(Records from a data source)
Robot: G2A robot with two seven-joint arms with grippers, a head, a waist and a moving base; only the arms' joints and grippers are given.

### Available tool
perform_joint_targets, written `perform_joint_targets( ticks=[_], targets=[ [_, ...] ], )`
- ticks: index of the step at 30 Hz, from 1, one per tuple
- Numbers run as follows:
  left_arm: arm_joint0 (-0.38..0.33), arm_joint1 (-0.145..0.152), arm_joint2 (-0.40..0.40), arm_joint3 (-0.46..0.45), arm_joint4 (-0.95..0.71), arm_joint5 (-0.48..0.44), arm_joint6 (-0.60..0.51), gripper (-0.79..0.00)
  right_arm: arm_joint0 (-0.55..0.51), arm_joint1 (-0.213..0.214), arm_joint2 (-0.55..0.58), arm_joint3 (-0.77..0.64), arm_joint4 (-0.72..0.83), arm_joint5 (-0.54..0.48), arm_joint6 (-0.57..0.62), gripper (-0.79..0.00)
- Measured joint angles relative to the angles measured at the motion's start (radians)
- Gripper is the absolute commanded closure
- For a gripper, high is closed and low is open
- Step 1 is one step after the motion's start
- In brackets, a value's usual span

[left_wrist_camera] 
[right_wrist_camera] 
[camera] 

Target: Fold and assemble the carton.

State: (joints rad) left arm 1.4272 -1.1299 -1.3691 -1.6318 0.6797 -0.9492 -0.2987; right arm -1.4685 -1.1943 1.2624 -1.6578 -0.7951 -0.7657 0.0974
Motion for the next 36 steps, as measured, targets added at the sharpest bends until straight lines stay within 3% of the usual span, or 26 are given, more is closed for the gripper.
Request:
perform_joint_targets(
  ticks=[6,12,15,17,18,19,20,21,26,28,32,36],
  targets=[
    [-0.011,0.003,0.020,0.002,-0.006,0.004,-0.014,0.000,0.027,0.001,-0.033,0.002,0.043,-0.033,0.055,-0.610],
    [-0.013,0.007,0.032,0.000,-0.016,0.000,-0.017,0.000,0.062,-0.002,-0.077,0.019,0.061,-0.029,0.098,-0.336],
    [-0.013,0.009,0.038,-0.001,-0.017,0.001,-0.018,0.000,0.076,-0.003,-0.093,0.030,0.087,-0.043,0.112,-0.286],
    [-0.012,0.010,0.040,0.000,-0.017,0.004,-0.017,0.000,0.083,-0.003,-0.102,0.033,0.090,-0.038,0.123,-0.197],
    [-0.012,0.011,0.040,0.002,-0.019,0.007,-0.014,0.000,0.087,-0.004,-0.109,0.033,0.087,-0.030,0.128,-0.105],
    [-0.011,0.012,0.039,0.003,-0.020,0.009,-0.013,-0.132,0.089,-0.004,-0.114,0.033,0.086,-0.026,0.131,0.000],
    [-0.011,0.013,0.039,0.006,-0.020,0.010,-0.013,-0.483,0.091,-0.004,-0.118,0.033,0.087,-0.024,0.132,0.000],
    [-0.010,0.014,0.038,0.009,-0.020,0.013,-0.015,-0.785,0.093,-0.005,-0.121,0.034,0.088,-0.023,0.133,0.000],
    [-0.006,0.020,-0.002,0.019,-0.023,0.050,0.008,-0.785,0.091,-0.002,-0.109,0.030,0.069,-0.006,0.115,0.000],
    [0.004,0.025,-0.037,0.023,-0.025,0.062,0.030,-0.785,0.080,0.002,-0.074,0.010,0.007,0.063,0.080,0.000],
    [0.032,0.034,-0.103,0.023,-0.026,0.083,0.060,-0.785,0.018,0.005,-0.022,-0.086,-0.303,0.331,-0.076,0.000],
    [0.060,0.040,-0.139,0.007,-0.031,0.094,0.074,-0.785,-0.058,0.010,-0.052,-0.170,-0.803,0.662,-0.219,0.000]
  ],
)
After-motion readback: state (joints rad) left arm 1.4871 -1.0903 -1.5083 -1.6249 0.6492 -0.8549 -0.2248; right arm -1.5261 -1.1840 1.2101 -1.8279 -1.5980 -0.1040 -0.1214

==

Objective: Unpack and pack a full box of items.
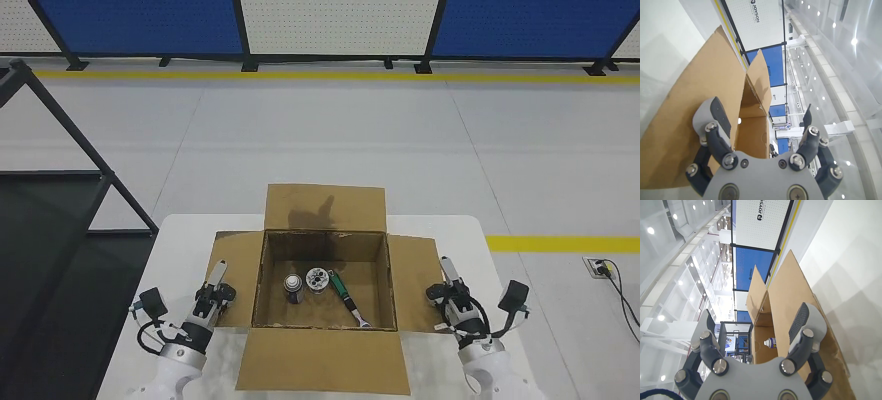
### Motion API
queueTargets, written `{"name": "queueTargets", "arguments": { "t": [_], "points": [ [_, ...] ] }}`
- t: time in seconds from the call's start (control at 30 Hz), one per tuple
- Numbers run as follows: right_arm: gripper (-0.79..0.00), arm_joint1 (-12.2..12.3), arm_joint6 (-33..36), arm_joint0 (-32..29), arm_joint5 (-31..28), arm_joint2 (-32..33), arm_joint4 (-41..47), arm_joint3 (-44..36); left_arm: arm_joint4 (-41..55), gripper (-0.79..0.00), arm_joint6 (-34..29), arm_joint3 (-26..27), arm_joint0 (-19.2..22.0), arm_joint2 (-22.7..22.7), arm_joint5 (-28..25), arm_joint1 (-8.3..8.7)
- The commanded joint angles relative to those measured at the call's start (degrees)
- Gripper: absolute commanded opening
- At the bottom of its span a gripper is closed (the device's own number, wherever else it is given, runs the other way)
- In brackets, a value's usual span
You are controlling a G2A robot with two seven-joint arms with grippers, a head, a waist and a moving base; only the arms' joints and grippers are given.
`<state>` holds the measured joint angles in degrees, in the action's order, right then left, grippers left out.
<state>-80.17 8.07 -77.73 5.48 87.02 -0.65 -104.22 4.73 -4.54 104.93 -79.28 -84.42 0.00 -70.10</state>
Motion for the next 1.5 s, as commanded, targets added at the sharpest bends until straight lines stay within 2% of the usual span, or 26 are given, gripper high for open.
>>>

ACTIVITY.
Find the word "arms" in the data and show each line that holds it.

RESPONSE FOR THIS EXERCISE.
Robot: G2A robot with two seven-joint arms with grippers, a head, a waist and a moving base; only the arms' joints and grippers are given.
You are controlling a G2A robot with two seven-joint arms with grippers, a head, a waist and a moving base; only the arms' joints and grippers are given.

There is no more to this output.